Collection entries
═══

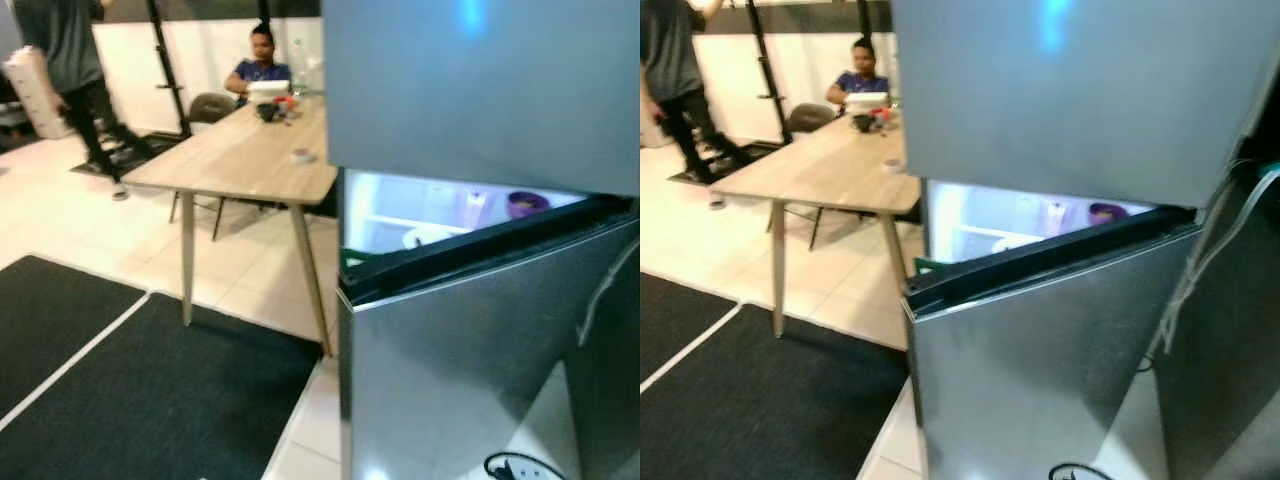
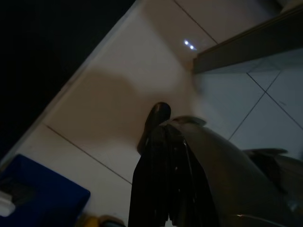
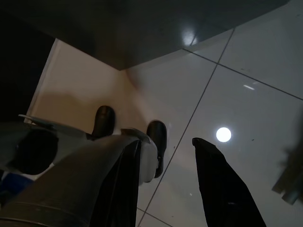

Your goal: Restocking fridge

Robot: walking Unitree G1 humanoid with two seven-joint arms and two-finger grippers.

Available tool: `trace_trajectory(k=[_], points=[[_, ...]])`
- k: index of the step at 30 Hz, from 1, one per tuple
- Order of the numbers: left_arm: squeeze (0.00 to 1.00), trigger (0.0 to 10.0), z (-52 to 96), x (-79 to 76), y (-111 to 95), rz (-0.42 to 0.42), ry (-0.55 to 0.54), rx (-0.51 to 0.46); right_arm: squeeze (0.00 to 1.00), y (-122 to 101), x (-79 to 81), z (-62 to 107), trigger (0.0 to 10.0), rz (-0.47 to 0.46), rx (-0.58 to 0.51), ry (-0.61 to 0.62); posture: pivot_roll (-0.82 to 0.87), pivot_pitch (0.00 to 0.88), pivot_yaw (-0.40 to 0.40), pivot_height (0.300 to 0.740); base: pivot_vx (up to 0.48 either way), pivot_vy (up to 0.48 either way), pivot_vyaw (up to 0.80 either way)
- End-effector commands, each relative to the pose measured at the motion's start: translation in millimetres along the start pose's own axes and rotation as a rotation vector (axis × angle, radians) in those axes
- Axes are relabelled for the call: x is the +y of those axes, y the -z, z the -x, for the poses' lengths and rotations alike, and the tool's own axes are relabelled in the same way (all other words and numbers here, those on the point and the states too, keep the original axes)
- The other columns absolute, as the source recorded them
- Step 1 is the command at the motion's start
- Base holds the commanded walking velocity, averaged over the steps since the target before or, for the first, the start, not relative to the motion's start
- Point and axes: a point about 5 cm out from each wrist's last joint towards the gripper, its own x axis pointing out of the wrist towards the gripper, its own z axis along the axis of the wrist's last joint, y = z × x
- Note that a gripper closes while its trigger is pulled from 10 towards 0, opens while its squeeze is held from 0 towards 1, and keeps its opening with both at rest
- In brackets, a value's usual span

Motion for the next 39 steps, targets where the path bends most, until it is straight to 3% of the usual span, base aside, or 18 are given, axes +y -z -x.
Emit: trace_trajectory(k=[1,9,13,15,21,22,25,30,34,39], points=[[0.0,10.0,-0.4,0.2,-1.8,-0.003,-0.001,-0.001,0.0,1.4,1.8,-0.5,10.0,-0.008,0.004,-0.005,-0.11,0.0,0.02,0.74,0.0,0.0,0.73],[0.0,10.0,-0.9,-1.2,-2.2,-0.004,0.002,-0.001,0.0,0.8,1.5,-0.5,10.0,-0.034,-0.01,0.002,-0.11,0.0,0.02,0.74,0.0,0.0,0.45],[0.0,10.0,-1.0,-1.5,-1.8,-0.005,0.001,0.003,0.0,-8.0,4.3,-1.5,10.0,-0.096,-0.071,-0.036,-0.11,0.0,0.019,0.74,0.0,0.0,0.0],[0.0,10.0,-0.9,-1.2,-1.4,-0.006,0.0,0.005,0.0,-23.4,9.0,-2.2,10.0,-0.121,-0.145,-0.116,-0.11,0.0,0.019,0.74,0.0,0.0,0.0],[0.0,10.0,-0.7,-0.6,-1.0,-0.008,-0.001,0.008,0.0,-51.1,13.4,-1.1,10.0,-0.113,-0.267,-0.205,-0.11,0.0,0.019,0.74,0.0,0.0,0.0],[0.0,10.0,-0.6,-0.3,-1.1,-0.009,-0.001,0.009,0.0,-66.1,16.4,0.6,10.0,-0.132,-0.336,-0.272,-0.11,0.0,0.018,0.74,0.0,0.0,0.0],[0.0,10.0,-0.5,-0.2,-1.0,-0.011,-0.001,0.009,0.0,-75.2,18.7,2.1,10.0,-0.123,-0.373,-0.317,-0.11,0.0,0.018,0.74,0.0,0.0,0.0],[0.0,10.0,-0.1,0.9,-0.6,-0.014,-0.002,0.011,0.0,-115.6,32.8,7.8,10.0,0.045,-0.476,-0.441,-0.11,0.0,0.018,0.74,0.0,0.0,0.0],[0.0,10.0,0.2,1.7,-0.2,-0.015,-0.003,0.011,0.0,-140.8,44.2,12.0,10.0,0.125,-0.537,-0.499,-0.11,0.0,0.015,0.74,0.0,0.0,0.0],[0.0,10.0,0.3,1.7,0.1,-0.018,-0.006,0.009,0.0,-180.5,74.8,18.0,10.0,0.267,-0.616,-0.568,-0.1,0.0,0.005,0.74,0.0,0.0,0.0]])
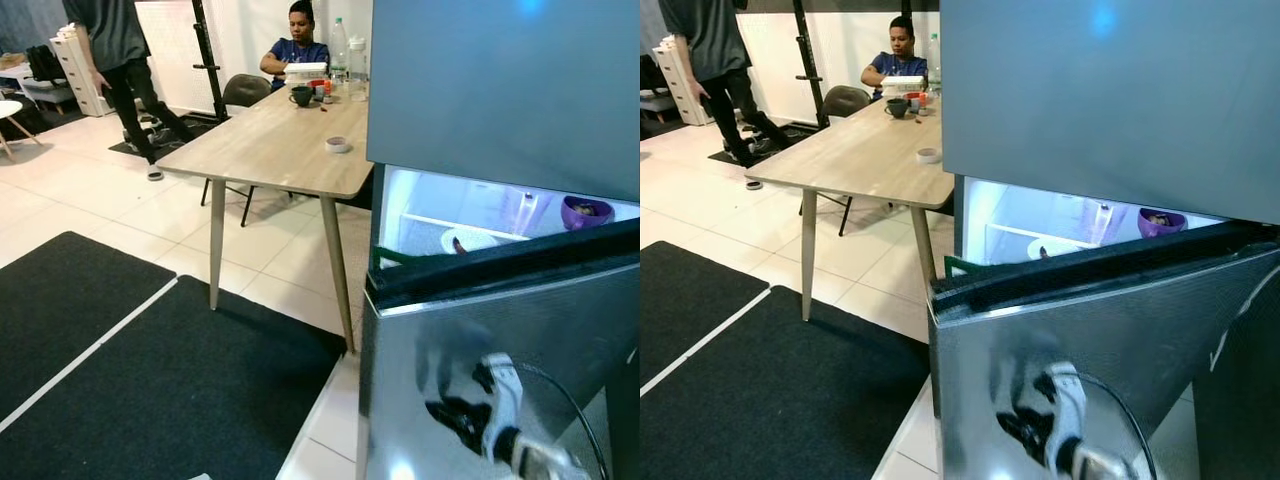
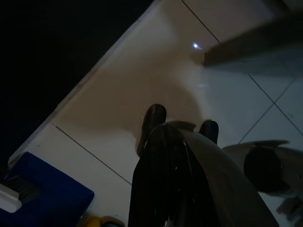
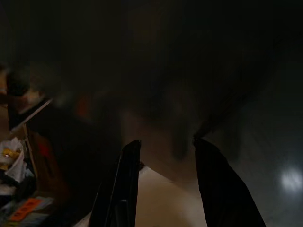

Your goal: Restocking fridge

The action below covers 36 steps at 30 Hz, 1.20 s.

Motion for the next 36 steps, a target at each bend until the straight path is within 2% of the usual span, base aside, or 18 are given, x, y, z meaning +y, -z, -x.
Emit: trace_trajectory(k=[1,5,6,8,10,14,17,18,21,23,26,27,28,30,31,33,34,36], points=[[0.0,10.0,1.4,3.1,3.1,-0.003,-0.012,0.01,0.0,-36.8,15.7,-24.7,10.0,0.116,-0.088,-0.058,-0.1,0.0,0.005,0.74,0.0,0.0,0.0],[0.0,10.0,1.4,3.1,3.0,-0.003,-0.012,0.008,0.0,-47.6,21.9,-33.1,10.0,0.144,-0.109,-0.068,-0.1,0.0,0.005,0.74,0.0,0.0,0.0],[0.0,10.0,1.5,3.3,3.2,-0.004,-0.013,0.007,0.0,-63.5,28.1,-42.2,10.0,0.177,-0.144,-0.059,-0.09,0.0,0.004,0.74,0.0,0.0,0.0],[0.0,10.0,2.0,4.5,3.2,-0.003,-0.016,0.003,0.0,-120.6,37.7,-58.2,10.0,0.238,-0.3,0.044,-0.08,0.0,0.006,0.74,0.0,0.0,0.0],[0.0,10.0,2.3,5.5,2.9,-0.001,-0.018,-0.001,0.0,-148.5,42.7,-61.4,10.0,0.26,-0.384,0.093,-0.08,0.0,0.001,0.74,0.0,0.0,0.0],[0.0,10.0,2.4,5.9,3.0,0.0,-0.02,-0.003,0.0,-147.7,40.9,-59.2,10.0,0.258,-0.401,0.095,-0.08,0.0,0.001,0.74,0.0,0.0,0.0],[0.0,10.0,2.4,4.2,4.7,0.0,-0.015,0.0,0.0,-114.6,27.6,-50.6,10.0,0.23,-0.33,0.128,-0.09,0.0,0.006,0.74,0.0,0.0,0.0],[0.0,10.0,2.4,4.2,4.7,0.0,-0.015,0.0,0.0,-114.6,27.6,-50.6,10.0,0.23,-0.33,0.128,-0.09,0.0,0.006,0.74,0.0,0.0,0.0],[0.0,10.0,1.9,1.8,5.3,-0.002,-0.007,0.001,0.0,-73.6,15.7,-38.9,10.0,0.23,-0.203,0.15,-0.09,0.0,0.011,0.74,0.0,0.0,0.0],[0.0,10.0,1.8,1.6,5.2,-0.003,-0.005,0.0,0.0,-65.3,13.9,-36.4,10.0,0.237,-0.171,0.152,-0.09,0.0,0.011,0.74,0.0,0.0,0.0],[0.0,10.0,1.5,1.2,4.2,-0.007,-0.001,0.0,0.0,-36.9,7.3,-27.0,10.0,0.229,-0.063,0.176,-0.09,0.0,0.014,0.74,0.0,0.0,0.0],[0.0,10.0,1.3,1.2,3.4,-0.009,0.001,-0.001,0.0,-17.2,1.6,-18.8,10.0,0.224,0.02,0.22,-0.1,0.0,0.016,0.74,0.0,0.0,0.0],[0.0,10.0,1.3,1.2,3.4,-0.009,0.001,-0.001,0.0,-17.2,1.6,-18.8,10.0,0.224,0.02,0.22,-0.1,0.0,0.016,0.74,0.0,0.0,0.0],[0.0,10.0,0.9,1.5,1.0,-0.012,0.001,-0.004,0.0,21.3,-7.6,0.1,10.0,0.191,0.179,0.315,-0.09,0.0,0.017,0.74,0.0,0.0,0.0],[0.0,10.0,0.9,1.5,1.0,-0.012,0.001,-0.004,0.0,21.3,-7.6,0.1,10.0,0.191,0.179,0.315,-0.09,0.0,0.017,0.74,0.0,0.0,0.0],[0.0,10.0,0.5,2.1,-1.1,-0.012,-0.006,-0.007,0.0,60.8,-12.6,23.8,10.0,0.123,0.325,0.41,-0.09,0.0,0.017,0.74,0.0,0.0,0.0],[0.0,10.0,0.5,2.1,-1.1,-0.012,-0.006,-0.007,0.0,60.8,-12.6,23.8,10.0,0.123,0.325,0.41,-0.09,0.0,0.017,0.74,0.0,0.0,0.0],[0.0,10.0,0.5,2.9,-1.1,-0.017,-0.018,-0.002,0.0,89.3,-13.2,43.9,10.0,0.08,0.429,0.471,-0.09,0.0,0.018,0.74,0.0,0.0,0.0]])
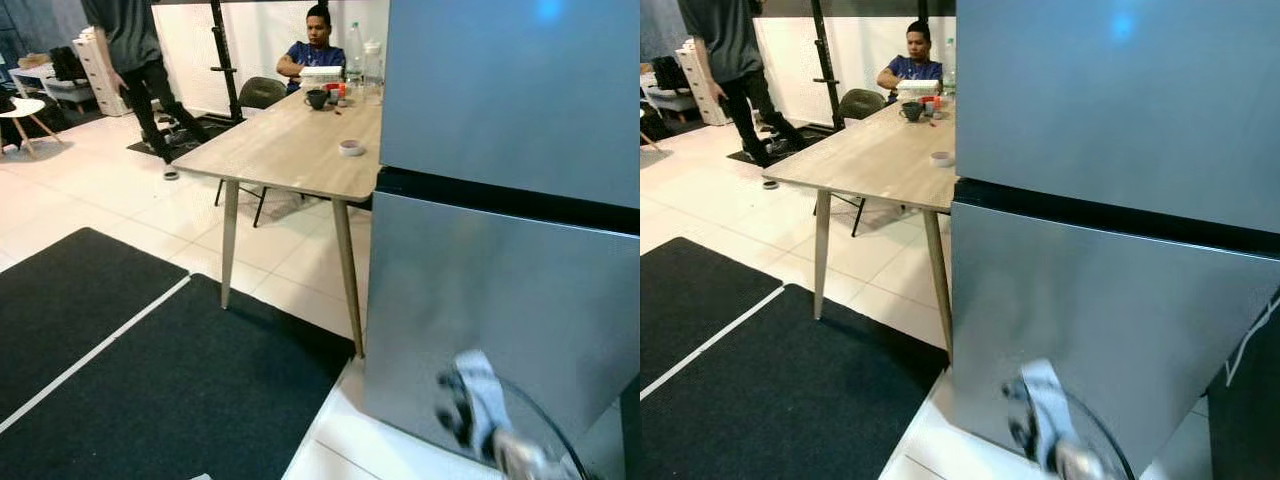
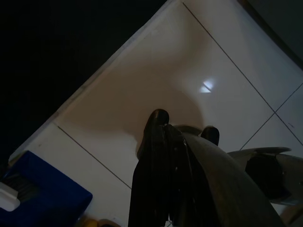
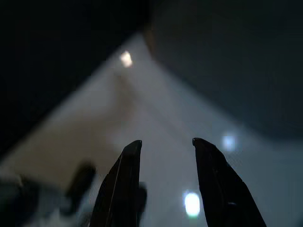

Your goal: Restocking fridge

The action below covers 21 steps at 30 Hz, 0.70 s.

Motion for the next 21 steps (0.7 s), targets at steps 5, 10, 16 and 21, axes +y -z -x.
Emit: trace_trajectory(k=[5,10,16,21], points=[[0.0,10.0,0.5,3.4,0.2,-0.014,-0.022,0.012,0.0,58.3,-2.1,16.3,10.0,-0.038,0.201,0.059,-0.09,0.0,0.021,0.74,0.0,0.0,0.0],[0.0,10.0,0.3,2.8,-0.4,-0.02,-0.011,0.013,0.0,86.5,-1.5,27.6,10.0,-0.067,0.288,0.083,-0.1,0.0,0.026,0.74,0.0,0.0,0.0],[0.0,10.0,-0.6,0.7,-2.6,-0.033,0.004,0.01,0.0,93.4,0.2,30.1,10.0,-0.086,0.309,0.094,-0.11,0.0,0.026,0.74,0.124,0.0,0.0],[0.0,10.0,-0.8,-0.5,-2.0,-0.039,0.008,0.015,0.0,92.7,0.6,29.6,10.0,-0.103,0.303,0.099,-0.11,0.0,0.025,0.74,0.252,0.0,0.0]])
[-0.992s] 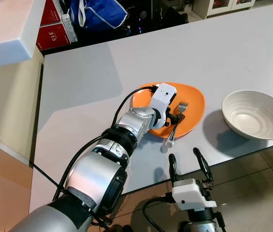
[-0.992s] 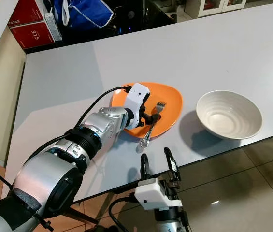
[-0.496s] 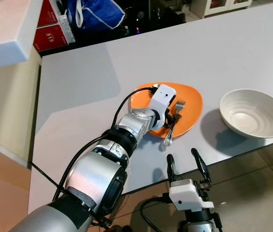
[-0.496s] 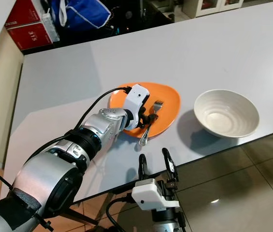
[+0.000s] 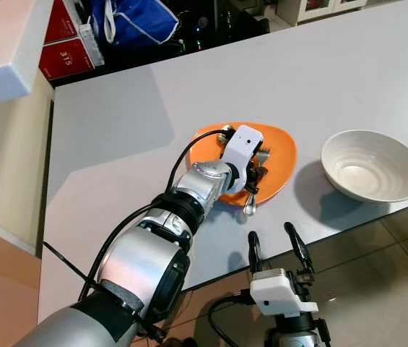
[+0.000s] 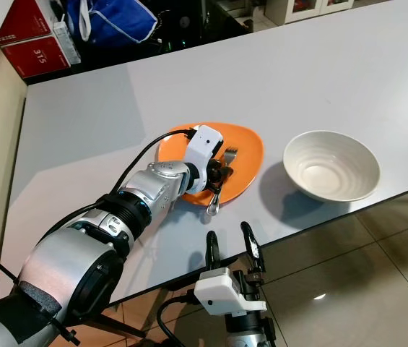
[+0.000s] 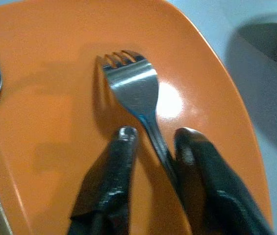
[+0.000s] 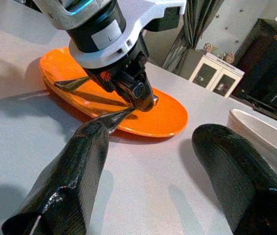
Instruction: Setting the table
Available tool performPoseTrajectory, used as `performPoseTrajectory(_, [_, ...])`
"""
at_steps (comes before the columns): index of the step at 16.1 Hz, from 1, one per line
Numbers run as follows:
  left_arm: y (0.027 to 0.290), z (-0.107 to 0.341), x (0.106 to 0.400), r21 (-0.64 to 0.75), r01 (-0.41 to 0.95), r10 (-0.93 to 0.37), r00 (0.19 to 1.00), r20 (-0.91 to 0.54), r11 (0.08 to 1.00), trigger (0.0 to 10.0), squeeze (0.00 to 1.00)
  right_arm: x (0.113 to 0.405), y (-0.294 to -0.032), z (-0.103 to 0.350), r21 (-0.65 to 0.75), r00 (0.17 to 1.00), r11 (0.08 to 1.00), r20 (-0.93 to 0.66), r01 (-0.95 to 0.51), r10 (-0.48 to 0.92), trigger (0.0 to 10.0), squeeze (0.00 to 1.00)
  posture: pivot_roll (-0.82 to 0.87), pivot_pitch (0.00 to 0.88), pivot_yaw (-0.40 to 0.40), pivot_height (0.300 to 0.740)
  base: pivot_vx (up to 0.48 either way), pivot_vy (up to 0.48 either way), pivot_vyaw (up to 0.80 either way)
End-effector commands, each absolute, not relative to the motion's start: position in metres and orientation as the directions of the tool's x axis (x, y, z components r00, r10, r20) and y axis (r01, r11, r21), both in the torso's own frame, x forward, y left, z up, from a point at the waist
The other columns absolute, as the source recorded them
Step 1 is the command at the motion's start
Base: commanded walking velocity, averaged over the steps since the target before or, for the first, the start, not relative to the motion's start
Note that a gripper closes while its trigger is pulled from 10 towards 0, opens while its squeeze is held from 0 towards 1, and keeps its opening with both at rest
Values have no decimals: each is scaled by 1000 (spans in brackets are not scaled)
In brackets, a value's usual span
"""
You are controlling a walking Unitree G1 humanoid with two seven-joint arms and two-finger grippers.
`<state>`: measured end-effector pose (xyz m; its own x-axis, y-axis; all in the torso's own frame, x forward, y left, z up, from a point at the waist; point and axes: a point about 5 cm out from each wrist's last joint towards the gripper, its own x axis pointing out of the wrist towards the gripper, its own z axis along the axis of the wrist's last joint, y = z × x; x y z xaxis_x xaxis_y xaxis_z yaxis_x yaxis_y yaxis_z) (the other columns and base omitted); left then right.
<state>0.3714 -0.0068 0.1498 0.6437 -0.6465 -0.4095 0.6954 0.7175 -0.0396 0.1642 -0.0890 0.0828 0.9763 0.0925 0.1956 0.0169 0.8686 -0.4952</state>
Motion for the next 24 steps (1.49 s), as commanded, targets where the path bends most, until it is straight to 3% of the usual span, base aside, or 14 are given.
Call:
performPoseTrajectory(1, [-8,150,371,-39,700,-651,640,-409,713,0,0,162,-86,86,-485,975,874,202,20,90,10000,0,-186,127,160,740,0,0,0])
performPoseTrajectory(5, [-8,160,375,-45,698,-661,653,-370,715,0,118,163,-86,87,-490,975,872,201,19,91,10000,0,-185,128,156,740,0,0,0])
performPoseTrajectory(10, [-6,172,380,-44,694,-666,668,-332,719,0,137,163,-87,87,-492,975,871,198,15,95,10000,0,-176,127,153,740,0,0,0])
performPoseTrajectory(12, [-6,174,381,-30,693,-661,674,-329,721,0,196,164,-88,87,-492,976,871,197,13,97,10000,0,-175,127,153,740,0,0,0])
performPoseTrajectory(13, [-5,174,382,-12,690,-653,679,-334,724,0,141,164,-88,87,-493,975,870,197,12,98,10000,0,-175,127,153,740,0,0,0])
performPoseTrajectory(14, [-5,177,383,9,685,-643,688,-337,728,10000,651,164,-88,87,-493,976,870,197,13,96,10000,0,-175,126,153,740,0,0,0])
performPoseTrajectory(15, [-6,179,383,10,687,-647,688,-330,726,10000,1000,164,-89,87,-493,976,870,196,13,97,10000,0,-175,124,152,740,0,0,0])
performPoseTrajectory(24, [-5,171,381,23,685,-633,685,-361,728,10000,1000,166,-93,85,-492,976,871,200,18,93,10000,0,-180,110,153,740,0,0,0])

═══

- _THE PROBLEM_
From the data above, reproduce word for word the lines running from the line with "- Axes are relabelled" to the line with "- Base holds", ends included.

- _WRITTEN ANSWER_
- Axes are relabelled for the call: x is the +y of those axes, y the -z, z the -x, for the poses' lengths and rotations alike, and the tool's own axes are relabelled in the same way (all other words and numbers here, those on the point and the states too, keep the original axes)
- The other columns absolute, as the source recorded them
- Step 1 is the command at the motion's start
- Base holds the commanded walking velocity, averaged over the steps since the target before or, for the first, the start, not relative to the motion's start

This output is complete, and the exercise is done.